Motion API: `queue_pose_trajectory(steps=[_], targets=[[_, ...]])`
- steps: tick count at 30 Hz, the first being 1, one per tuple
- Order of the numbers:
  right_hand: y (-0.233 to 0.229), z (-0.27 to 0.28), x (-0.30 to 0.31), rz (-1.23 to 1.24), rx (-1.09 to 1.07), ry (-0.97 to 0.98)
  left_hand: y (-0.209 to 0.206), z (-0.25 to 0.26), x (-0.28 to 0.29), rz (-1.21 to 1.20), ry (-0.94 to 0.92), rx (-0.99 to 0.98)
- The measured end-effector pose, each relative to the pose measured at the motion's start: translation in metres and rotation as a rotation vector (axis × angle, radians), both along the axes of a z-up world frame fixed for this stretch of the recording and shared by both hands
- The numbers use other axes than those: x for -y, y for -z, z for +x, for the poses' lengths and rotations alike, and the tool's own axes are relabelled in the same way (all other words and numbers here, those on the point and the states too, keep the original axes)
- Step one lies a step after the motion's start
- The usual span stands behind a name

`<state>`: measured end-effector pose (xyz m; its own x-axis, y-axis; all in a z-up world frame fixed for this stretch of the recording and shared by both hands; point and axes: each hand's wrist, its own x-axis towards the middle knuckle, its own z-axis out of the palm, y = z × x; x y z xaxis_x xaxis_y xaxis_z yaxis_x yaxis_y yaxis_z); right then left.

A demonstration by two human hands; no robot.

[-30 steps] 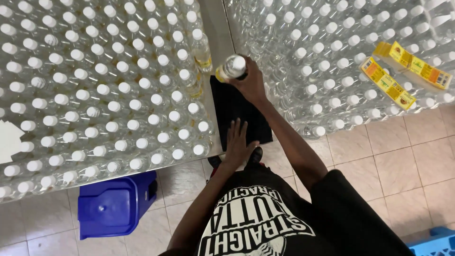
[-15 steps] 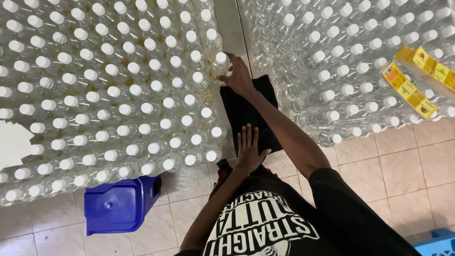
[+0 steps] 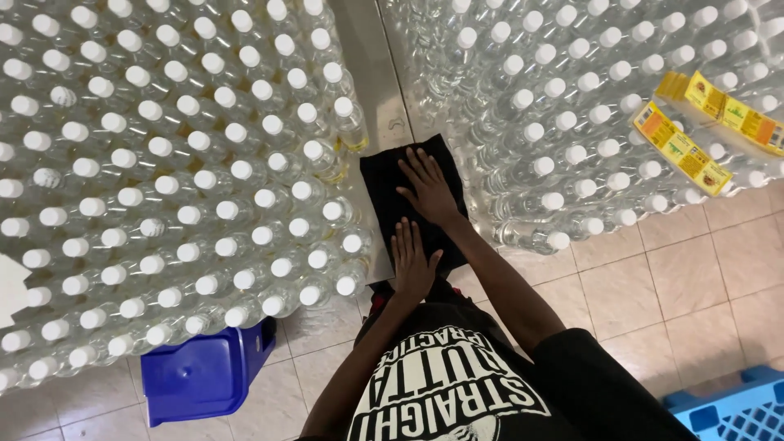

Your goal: Manually applying adhesive labels to clear plastic water bottles in a production environment.

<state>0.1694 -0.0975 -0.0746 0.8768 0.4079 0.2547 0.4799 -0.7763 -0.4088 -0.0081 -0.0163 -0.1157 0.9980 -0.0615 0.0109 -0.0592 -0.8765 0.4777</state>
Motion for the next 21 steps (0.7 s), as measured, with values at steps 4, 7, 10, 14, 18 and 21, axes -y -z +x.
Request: queue_pose_trajectory(steps=[4,7,10,14,18,21], targets=[[0.013,0.011,0.006,-0.082,0.033,0.046,-0.013,0.011,0.007,0.123,-0.035,0.085],[0.018,0.028,0.017,-0.137,0.047,0.087,-0.014,0.030,0.009,0.077,-0.001,0.063],[0.015,0.041,0.033,-0.143,0.003,0.072,-0.016,0.042,0.016,-0.029,0.044,0.008],[0.004,0.047,0.042,-0.118,-0.026,0.064,-0.023,0.049,0.024,-0.027,0.053,0.019],[-0.031,0.002,0.033,0.002,0.141,0.083,-0.027,0.038,0.015,-0.039,0.128,-0.046],[-0.082,-0.058,0.037,0.188,0.221,0.059,-0.027,0.024,0.011,-0.117,0.191,-0.054]])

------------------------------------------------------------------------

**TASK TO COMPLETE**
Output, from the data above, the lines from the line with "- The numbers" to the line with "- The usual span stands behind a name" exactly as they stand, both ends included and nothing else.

**FINAL ANSWER**
- The numbers use other axes than those: x for -y, y for -z, z for +x, for the poses' lengths and rotations alike, and the tool's own axes are relabelled in the same way (all other words and numbers here, those on the point and the states too, keep the original axes)
- Step one lies a step after the motion's start
- The usual span stands behind a name

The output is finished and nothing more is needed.